Most of us, even city dwellers, do not have far to go to draw trees. Some stand right outside our homes. You can even draw trees from a photo as I have done of a huge spruce that stood on our property until recently. Aging gracefully it fell and I was drawn to do a last testimonial of it by sketching sections of its trunk from a photo. We all can get emotionally attached to trees, especially those that grew up with us or that we matured around. Posted below is my daughter’s verbal salute to the tree that loved us both.
Still
Stoic witnesses, Oak, Elm, Pine et al.
Are you loved?
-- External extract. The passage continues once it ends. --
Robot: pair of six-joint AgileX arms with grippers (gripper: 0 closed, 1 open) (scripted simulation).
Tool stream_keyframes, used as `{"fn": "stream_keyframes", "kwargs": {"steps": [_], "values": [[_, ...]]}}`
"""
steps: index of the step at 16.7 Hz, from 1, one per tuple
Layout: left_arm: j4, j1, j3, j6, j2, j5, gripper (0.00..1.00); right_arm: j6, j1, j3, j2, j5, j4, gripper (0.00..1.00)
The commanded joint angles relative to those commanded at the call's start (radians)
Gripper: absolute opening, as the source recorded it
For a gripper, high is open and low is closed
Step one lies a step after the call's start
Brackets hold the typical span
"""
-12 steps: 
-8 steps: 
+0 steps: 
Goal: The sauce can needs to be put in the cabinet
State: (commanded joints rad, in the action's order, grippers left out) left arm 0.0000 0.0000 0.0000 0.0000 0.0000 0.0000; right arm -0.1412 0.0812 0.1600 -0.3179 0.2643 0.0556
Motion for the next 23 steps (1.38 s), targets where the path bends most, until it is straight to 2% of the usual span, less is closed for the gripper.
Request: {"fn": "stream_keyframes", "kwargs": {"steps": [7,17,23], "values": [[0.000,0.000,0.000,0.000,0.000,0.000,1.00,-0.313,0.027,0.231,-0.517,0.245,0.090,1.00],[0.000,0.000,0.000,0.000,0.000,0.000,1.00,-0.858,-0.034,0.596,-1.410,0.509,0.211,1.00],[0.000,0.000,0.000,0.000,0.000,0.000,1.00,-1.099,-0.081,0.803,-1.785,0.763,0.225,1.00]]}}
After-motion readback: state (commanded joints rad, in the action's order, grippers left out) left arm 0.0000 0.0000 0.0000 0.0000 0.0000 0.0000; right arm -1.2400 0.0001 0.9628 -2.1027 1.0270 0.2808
Have you hugged a human today?
Wrapped leaves and bark and blessed the lips of kings and thieves?
Who knows your curves and cores and fallen branches?
I do, I think I do, of some, of a few.
Where thick the games of camp, you see the prowling paws of youths,
(we hid under boughs and kissed your feet,)
And spell out magic in unending green sheets, coded text replete,
Finding your patterns, pines to valleys, deciduous to peaks
All roots entangled passing our histories via sap; You know us far more than we do you.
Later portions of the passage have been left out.